Just two days now until we open our doors to a bright new spring…
I am hoping that people will now have a spring in their step, and that there is an art-hungry audience out there chomping at the bit to visit a gorgeous town like Bath.
Especially now, when parking has never been easier with the lack of coach-loads of international visitors thronging the town.
Whilst recognising the danger of falling back on the treasure hoard of literature from the other place (I can’t go on…….I’ll go on…’ etc etc) in the spirit of renewal, and arising and going, there is only one possible poetic interlude
I will arise and go now, and go to Innisfree,
And a small cabin build there, of clay and wattles made;
Nine bean-rows will I have there, a hive for the honey-bee,
And live alone in the bee-loud glade.
And I shall have some peace there, for peace comes dropping slow,
Dropping from the veils of the morning to where the cricket sings;
There midnight’s all a glimmer, and noon a purple glow,
And evening full of the linnet’s wings.
I will arise and go now, for always night and day
I hear lake water lapping with low sounds by the shore;
While I stand on the roadway, or on the pavements grey,
I hear it in the deep heart’s core.
I think it likely we all have a place like this in us – for Yeats it was Inisfree, in Lough Gill, just north of Sligo.

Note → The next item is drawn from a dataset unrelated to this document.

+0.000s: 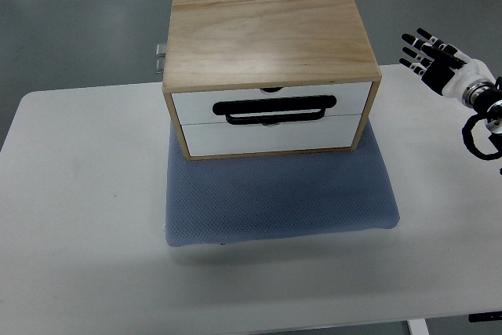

In the last verse he talks about the peace of Lough Gill as he is walking the pavements of towns and cities.
I wonder if he thought of Innisfree when he once visited Oscar Wilde at his home in Tite Street in South West London.
The apparently more worldly Wilde teased Yeats about his white suit and shoes.
Wilde once said that the first duty in life is to assume a pose. What the second is, no one has yet discovered.
I read this aphorism again recently, and thought of it yesterday whilst looking at Nathan Ford’s Lockdown series of paintings, with the painter himself.
Like everyone else I come to the individual works with prerequisites, already making judgements, the old saw, I don’t really like still lifes but…….
What is more is that the show includes 90 paintings of weeds to look at. I am wanting colour, wanting to identify the plants and flowers, wanting to bring what I know about Nathan and his work to these new drawings.
In fact what I most think of when considering these little gems is that one gets rewarded over time. They take time and consideration to do, and time taken to look, especially at less obvious details, is just as rewarding.
On the year anniversary of this painting I had a close look:
Nathan’s primed canvas gives a tactile touch that is sympathetic to his pencil drawing. So the little threads and curlicues of the desiccated fern can be seen against the canvas weave.
And the smudged colours of flowers persist under the drying leaves.
That little highlight on the rim is barely discernible on the rim of the enamel cup…
Suffice to say the Lockdown paintings themselves are an show within a show. And I have neglected to mention in this message the genius of the larger works.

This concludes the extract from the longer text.